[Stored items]

********************

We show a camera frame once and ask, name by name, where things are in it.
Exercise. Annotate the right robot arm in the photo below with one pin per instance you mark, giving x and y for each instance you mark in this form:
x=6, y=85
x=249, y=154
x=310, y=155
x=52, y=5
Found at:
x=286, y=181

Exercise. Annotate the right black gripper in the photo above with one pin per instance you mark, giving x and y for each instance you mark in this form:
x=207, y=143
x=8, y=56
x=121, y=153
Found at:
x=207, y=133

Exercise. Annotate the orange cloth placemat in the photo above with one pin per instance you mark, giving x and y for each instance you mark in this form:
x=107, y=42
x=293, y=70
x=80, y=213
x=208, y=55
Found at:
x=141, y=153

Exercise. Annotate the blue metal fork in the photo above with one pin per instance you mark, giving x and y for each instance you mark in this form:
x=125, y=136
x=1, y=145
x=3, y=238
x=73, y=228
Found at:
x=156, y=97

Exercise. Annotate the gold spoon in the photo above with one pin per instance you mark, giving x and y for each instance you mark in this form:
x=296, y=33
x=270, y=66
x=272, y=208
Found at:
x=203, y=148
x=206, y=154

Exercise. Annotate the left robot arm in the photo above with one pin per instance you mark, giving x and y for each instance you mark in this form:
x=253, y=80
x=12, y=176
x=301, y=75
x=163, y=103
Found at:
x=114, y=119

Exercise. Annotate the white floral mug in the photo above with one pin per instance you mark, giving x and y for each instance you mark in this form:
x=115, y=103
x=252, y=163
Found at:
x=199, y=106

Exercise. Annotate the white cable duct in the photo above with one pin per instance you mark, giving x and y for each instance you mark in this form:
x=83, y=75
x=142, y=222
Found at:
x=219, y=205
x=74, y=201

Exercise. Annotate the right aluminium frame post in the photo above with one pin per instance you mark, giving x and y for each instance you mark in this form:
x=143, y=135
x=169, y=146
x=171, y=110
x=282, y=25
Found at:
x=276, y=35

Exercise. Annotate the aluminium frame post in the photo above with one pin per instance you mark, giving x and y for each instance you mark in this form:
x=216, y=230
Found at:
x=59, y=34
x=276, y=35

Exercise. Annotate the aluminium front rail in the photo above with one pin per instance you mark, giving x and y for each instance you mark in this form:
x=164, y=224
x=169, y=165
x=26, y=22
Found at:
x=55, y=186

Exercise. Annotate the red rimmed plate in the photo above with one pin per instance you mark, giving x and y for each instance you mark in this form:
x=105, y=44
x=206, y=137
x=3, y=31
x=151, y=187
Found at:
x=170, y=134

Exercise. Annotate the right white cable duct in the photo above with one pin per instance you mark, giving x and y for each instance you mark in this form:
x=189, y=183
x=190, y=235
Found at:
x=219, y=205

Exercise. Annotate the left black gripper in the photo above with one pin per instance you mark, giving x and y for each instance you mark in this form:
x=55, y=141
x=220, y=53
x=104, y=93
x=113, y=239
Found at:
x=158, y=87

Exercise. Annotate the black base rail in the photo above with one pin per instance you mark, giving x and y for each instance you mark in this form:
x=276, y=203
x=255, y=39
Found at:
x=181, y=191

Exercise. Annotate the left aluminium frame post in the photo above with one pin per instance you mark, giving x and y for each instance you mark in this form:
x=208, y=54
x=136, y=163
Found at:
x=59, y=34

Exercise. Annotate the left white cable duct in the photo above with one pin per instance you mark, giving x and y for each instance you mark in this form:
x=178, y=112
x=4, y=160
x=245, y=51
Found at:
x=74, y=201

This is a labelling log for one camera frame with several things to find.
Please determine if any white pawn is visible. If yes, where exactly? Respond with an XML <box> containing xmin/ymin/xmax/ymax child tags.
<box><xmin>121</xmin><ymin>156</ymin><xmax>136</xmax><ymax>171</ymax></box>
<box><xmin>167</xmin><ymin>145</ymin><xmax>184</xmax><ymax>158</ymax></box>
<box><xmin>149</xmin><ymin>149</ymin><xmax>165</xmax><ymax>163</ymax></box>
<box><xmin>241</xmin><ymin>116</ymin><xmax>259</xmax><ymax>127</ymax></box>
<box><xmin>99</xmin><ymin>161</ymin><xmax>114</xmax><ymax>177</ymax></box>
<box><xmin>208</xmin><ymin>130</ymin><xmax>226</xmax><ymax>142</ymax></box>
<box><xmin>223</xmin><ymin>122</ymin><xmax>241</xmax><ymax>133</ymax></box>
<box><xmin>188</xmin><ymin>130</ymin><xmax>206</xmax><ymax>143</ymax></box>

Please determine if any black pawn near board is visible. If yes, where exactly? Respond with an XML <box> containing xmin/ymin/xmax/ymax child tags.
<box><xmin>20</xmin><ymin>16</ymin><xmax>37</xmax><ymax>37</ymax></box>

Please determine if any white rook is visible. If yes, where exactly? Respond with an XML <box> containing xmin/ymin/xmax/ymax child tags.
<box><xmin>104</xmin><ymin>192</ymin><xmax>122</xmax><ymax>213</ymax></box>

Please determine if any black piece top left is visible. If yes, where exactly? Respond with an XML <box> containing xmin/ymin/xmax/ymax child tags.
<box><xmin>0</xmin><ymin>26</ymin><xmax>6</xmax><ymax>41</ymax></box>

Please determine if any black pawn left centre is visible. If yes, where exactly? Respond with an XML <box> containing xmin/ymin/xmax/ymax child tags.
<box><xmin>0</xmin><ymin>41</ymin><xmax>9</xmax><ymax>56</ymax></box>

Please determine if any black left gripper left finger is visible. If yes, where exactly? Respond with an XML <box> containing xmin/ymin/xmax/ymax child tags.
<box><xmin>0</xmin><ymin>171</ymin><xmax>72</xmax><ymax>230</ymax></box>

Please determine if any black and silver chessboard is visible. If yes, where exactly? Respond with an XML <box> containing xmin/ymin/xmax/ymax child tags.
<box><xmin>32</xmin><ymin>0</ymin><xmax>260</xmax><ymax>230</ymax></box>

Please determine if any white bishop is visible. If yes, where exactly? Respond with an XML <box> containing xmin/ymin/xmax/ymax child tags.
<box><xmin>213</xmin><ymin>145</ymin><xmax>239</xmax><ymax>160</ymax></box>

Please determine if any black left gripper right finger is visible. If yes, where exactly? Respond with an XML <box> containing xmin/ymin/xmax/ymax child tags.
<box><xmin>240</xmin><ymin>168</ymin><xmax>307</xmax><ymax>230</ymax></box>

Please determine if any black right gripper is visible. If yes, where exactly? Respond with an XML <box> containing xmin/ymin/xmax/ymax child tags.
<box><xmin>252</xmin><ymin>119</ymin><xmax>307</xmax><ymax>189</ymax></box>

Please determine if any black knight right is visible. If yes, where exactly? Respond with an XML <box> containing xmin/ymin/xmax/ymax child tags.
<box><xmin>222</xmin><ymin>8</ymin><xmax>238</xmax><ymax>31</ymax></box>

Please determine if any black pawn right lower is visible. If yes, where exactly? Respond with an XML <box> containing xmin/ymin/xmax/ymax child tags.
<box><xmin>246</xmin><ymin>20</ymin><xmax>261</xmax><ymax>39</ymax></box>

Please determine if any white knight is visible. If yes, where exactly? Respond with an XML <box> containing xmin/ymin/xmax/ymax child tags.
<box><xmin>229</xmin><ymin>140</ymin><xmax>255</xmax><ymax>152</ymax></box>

********************

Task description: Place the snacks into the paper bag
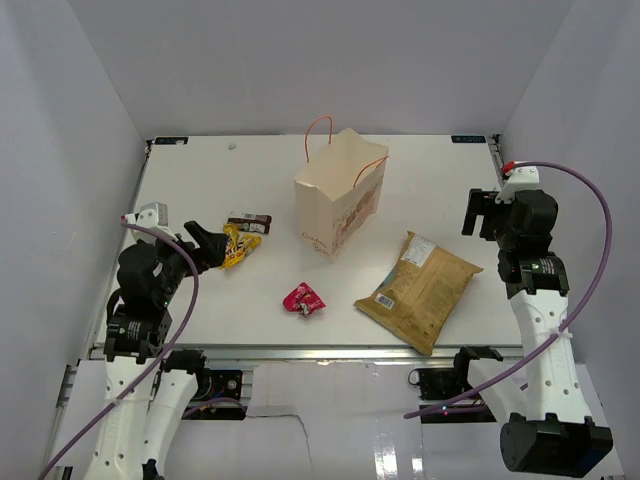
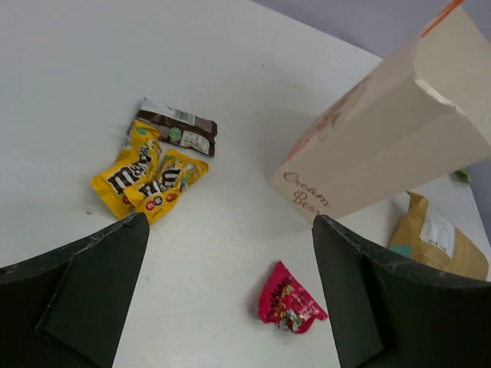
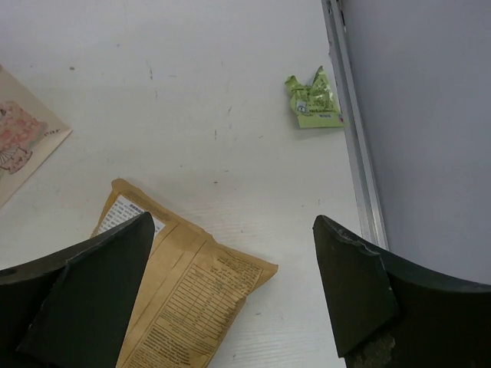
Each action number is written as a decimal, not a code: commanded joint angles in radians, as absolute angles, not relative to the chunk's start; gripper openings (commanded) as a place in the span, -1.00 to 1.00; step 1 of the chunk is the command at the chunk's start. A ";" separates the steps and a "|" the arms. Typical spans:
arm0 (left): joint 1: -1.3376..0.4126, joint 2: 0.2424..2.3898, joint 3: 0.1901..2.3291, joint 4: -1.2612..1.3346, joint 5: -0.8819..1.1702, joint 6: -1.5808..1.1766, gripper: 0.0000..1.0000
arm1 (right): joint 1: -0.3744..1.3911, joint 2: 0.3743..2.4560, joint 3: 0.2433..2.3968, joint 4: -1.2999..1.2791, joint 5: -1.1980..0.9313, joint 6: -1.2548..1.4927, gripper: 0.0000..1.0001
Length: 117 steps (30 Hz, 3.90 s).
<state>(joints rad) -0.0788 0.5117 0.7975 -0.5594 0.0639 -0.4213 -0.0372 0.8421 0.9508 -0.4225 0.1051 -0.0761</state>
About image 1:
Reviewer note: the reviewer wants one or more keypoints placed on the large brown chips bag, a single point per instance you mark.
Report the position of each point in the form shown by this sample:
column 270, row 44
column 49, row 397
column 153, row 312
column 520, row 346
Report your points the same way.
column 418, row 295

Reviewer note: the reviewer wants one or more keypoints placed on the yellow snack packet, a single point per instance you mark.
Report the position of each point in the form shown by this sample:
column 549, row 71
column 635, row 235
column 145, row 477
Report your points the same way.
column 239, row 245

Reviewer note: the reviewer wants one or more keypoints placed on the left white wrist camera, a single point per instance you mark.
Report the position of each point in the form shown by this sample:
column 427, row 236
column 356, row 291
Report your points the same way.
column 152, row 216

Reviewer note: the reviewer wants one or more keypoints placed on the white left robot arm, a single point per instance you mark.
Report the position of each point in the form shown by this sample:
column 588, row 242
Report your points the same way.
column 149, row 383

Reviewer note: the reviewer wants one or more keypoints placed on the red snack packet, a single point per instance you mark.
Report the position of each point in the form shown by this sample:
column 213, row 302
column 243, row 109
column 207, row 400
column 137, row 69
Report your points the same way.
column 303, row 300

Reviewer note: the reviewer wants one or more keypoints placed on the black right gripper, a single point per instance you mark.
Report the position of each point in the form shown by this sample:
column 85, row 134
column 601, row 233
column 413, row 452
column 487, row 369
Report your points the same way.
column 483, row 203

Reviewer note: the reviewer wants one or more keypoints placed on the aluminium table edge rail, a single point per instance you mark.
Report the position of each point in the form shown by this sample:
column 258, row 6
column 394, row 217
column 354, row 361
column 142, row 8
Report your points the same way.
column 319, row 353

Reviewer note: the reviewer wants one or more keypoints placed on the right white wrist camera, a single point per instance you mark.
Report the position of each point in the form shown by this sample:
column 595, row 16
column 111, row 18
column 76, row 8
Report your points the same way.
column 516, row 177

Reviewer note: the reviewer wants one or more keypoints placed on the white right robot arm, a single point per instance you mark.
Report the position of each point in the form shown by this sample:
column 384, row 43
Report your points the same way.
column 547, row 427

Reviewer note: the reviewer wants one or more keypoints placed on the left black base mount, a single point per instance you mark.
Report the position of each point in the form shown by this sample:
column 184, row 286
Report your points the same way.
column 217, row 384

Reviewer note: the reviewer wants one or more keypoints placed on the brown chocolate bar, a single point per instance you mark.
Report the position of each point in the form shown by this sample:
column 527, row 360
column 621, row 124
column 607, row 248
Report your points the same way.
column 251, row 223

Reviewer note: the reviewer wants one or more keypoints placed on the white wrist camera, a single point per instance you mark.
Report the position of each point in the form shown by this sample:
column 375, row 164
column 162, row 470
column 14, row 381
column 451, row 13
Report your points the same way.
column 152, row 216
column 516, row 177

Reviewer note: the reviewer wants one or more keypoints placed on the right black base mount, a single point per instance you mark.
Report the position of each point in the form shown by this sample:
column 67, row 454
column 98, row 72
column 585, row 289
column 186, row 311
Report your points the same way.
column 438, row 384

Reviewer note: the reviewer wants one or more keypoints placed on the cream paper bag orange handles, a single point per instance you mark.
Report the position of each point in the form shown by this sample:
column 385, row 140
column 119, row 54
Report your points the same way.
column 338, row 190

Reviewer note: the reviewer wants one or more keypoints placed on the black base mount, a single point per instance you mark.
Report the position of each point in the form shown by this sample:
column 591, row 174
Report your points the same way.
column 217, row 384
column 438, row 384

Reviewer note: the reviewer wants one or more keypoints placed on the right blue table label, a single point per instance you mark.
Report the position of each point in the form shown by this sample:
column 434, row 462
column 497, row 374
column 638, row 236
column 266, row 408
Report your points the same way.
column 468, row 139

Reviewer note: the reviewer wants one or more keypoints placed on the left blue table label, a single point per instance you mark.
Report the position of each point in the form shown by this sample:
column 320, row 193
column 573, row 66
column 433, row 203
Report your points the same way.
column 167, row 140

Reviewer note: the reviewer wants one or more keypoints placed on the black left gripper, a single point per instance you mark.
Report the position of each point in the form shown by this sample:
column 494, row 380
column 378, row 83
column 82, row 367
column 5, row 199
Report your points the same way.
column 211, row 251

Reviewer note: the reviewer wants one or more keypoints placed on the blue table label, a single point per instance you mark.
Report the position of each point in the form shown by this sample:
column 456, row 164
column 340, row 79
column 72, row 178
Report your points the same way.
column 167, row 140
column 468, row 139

********************

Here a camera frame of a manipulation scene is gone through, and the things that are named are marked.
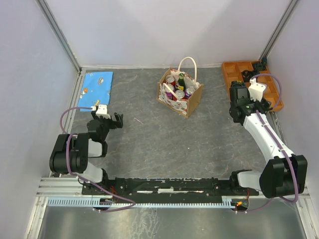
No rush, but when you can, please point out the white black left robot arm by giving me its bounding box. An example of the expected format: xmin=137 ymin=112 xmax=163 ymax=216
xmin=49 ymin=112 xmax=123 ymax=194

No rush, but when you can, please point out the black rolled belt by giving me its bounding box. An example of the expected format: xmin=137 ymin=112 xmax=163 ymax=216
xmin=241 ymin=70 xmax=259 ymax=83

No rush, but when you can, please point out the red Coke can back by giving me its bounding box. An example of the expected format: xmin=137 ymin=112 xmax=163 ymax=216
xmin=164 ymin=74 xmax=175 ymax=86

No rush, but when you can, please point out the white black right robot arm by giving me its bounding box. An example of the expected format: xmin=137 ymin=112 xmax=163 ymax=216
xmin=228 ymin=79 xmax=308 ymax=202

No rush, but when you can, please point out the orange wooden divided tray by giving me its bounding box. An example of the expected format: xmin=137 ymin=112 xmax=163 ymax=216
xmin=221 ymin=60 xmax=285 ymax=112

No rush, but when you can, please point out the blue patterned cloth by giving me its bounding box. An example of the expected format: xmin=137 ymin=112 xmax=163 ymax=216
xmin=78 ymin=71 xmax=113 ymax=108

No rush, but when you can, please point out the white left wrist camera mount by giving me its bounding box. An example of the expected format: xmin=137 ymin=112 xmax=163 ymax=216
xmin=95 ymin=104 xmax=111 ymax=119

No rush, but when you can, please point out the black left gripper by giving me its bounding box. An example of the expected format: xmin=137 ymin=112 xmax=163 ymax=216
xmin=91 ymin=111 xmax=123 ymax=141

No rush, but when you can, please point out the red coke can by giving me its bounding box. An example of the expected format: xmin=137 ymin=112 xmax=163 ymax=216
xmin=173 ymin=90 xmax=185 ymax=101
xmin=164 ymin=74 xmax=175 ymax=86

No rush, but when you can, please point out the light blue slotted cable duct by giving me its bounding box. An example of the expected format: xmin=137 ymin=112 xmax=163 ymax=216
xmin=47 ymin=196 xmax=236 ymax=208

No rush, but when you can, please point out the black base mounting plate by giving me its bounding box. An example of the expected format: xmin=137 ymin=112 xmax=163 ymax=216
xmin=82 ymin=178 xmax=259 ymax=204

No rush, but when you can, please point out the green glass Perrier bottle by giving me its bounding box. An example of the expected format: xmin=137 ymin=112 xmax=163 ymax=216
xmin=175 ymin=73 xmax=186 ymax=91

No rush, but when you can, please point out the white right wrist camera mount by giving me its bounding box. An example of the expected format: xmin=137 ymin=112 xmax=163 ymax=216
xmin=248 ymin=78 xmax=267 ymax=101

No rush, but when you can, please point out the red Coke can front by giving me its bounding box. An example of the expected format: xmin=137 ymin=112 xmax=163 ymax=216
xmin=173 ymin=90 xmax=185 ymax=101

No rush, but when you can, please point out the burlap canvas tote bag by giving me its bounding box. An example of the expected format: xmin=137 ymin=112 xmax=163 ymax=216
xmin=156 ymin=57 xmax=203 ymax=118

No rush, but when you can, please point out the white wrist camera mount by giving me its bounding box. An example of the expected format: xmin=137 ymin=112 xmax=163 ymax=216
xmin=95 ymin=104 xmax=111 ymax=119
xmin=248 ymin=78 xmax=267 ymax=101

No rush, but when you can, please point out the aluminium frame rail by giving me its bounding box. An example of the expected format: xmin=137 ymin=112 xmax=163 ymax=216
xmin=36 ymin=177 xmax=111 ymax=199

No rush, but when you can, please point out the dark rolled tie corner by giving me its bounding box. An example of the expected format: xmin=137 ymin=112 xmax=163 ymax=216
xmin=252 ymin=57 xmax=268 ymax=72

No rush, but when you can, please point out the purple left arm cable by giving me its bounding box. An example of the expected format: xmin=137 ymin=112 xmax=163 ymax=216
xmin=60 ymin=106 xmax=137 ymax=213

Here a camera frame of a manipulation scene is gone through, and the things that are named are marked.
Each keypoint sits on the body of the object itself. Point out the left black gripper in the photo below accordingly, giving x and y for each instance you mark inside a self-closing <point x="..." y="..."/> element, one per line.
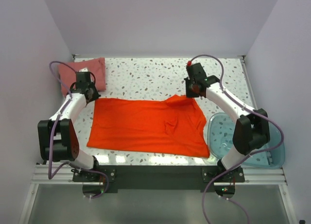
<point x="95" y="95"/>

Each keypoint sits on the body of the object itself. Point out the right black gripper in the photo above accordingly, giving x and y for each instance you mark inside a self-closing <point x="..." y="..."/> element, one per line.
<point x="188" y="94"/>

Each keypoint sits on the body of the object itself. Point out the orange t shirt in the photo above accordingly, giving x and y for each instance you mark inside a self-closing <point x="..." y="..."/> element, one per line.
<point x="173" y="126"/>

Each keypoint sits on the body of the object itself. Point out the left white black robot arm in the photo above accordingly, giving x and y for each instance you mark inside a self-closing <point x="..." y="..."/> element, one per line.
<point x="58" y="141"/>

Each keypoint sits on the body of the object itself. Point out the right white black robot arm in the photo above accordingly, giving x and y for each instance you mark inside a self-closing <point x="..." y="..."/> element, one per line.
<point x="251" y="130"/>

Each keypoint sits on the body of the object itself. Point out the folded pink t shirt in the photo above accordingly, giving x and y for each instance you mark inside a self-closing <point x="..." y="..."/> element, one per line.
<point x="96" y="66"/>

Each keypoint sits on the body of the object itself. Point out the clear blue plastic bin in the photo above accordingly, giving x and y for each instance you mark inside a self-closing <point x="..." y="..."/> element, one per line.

********************

_What is expected:_
In the entries above, find each line containing the string "things" and copy it.

_Result of this task:_
We show a camera frame once and ask, name by name, where things are in it.
This is a labelling log for one camera frame with several things to find.
Here a camera frame of a manipulation scene is gone through, and the things that are named are marked.
Here a camera frame of a manipulation scene is gone through, and the things that are named are marked.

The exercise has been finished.